In relation to “gains” from bond buybacks, since the government seems determined to keep AIB listed on the market and honouring all its obligations, would you sell AIB subdebt at a discount if you were hypothetically offered such a deal?


these latest bond buybacks are a gimmick, an a/c trick of the loop. You switch your old subbies for new subbies with a higher coupon. There is not much left in AIB anyway & its mostly Tier 2 which trades closer to par.

There is some in BOI-hence rumours of a debt equity swap at the T1 level

“My suspicion is that the estimates of the pricing have been set to achieve this outcome whereby the bank is not quite insolvent.”

I think you have the DoF bang to rights. It looks like the time-hallowed routine: “This is the answer.
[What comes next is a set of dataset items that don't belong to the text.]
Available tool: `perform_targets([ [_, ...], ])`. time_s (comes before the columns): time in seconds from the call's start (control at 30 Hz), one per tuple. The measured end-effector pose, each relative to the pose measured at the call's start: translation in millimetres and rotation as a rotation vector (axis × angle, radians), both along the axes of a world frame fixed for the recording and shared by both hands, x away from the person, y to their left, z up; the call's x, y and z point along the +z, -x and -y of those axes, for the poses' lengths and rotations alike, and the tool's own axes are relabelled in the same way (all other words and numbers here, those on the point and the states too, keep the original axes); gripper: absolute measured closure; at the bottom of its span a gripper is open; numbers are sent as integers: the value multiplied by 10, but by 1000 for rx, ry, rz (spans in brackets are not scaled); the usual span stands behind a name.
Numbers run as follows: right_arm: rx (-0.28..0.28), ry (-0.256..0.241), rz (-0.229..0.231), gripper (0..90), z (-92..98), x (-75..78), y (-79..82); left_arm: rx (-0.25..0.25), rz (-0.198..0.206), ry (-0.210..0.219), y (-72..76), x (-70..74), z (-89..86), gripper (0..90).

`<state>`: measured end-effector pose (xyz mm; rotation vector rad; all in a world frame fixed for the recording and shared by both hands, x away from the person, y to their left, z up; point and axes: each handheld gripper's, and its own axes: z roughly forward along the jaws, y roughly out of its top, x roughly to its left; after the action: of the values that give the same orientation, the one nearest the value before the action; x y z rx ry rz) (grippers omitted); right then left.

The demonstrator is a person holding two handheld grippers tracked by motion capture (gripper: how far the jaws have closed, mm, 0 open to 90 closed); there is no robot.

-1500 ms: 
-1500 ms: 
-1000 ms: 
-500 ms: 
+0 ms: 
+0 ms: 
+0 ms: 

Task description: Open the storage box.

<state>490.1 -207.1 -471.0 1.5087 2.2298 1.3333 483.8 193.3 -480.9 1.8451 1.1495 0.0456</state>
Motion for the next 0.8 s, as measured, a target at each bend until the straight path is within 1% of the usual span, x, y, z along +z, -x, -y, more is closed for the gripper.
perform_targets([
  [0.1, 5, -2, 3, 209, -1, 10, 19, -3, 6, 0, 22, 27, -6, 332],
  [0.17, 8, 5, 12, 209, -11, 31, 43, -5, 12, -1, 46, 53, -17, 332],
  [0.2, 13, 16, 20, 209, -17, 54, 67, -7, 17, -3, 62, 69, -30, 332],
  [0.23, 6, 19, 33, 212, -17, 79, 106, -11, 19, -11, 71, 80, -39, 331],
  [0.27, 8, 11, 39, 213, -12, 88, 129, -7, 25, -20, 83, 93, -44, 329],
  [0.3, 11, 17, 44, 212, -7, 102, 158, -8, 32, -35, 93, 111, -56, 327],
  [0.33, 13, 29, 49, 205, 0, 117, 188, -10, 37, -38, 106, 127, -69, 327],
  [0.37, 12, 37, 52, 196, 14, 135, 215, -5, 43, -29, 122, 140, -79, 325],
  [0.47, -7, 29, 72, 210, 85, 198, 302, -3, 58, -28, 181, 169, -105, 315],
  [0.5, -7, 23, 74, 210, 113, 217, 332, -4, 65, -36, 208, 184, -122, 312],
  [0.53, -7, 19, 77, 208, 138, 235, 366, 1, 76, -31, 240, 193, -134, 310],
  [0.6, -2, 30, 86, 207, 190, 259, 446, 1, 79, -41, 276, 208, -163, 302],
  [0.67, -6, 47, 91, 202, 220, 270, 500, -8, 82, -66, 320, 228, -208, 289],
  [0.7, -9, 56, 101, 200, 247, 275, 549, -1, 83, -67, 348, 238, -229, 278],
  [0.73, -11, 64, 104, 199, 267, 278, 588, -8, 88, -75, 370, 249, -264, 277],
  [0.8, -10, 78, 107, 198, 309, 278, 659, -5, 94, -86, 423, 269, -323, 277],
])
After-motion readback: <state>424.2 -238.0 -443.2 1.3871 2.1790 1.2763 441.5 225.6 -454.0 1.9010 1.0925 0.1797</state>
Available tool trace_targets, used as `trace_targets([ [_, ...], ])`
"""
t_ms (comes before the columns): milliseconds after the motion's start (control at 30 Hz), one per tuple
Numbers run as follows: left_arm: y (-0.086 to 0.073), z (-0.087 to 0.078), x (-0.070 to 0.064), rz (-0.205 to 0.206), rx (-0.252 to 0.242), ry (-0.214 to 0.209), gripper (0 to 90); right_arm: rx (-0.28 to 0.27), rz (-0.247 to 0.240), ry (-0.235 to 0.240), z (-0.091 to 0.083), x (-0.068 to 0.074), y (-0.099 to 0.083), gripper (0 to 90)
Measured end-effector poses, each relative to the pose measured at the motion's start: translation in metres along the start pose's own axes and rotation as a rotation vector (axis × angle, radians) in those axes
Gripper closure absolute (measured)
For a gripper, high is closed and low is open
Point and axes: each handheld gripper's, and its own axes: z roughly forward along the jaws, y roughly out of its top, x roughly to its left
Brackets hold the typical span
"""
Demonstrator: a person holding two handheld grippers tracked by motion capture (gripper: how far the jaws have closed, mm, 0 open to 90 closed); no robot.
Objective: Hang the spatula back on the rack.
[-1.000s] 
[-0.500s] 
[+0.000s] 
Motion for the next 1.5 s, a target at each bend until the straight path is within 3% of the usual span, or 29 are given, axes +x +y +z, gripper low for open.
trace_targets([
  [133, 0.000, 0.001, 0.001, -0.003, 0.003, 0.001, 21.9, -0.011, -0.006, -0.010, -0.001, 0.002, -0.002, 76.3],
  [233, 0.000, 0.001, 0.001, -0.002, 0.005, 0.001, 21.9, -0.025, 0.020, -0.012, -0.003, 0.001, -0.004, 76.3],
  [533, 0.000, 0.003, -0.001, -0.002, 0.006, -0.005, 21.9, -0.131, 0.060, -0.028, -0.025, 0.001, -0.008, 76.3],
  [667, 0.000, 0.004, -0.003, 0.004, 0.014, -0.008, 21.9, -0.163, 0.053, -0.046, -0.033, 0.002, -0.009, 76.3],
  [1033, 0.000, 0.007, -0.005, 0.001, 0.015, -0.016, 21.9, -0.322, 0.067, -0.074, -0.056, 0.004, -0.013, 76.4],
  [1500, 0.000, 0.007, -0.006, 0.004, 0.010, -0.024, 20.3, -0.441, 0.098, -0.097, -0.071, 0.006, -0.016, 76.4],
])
Now produce the numbers that will generate this answer.”

However, are we not perhaps “sweating the small stuff” here? AIB and BoI were never going to be allowed to be anything other than “Irish” banks – regardless of how much it would cost. These banks will claw their way back to profitability on the backs of their Irish customer bases. EBS and INBS are piddling little nuisances. Anglo, already much discussed, is another matter. And, with the implosion of Quinn Insurance looming, really stretches the state’s balance sheet.

A change of government might allow the Anglo contagion to be ring-fenced and the bond market to be faced down, but, in the absence of this, the drag on the taxpayer – even if, in Governor Honohan’s words, it is “manageable” – will continue.

Is it not time to release the equity buried in various state and semi-state activities – yielding spectacularly inadequate returns – to back out the state’s requirement to invest equity in these banks – and, possibly, in the insurance business?

@Karl I think we can be absolutely sure that all NAMA bound assets are risk weighted 1. The figures nearly reconcile, I suggest a couple of additional factors which may close the loop, NAMA subbies will have risk weight of 1 and maybe the projections are for 2010 year end in which case there might be some natural growth in RWA. It doesn’t seem important.

I think Tull’s assessment looks pretty credible, I am trying to work out what the implications are for the share price if AIB moves from minimal equity to a diluted €8bn – €9bn in 3 to 4 years.


I do not thinl equity will rise to E8-9bn in three years. Its much more likely that economy recovers, loan loss charge falls to normal levels of about 300-400m per year. After tax profits should be around 800m-900m plus per year. Put that on a P/E of 10x and you get to 8-9bn value.

“Put that on a P/E of 10x and you get to 8-9bn value.”
You are conflating company price with equity capital. They are not, as far as I am aware, the same thing.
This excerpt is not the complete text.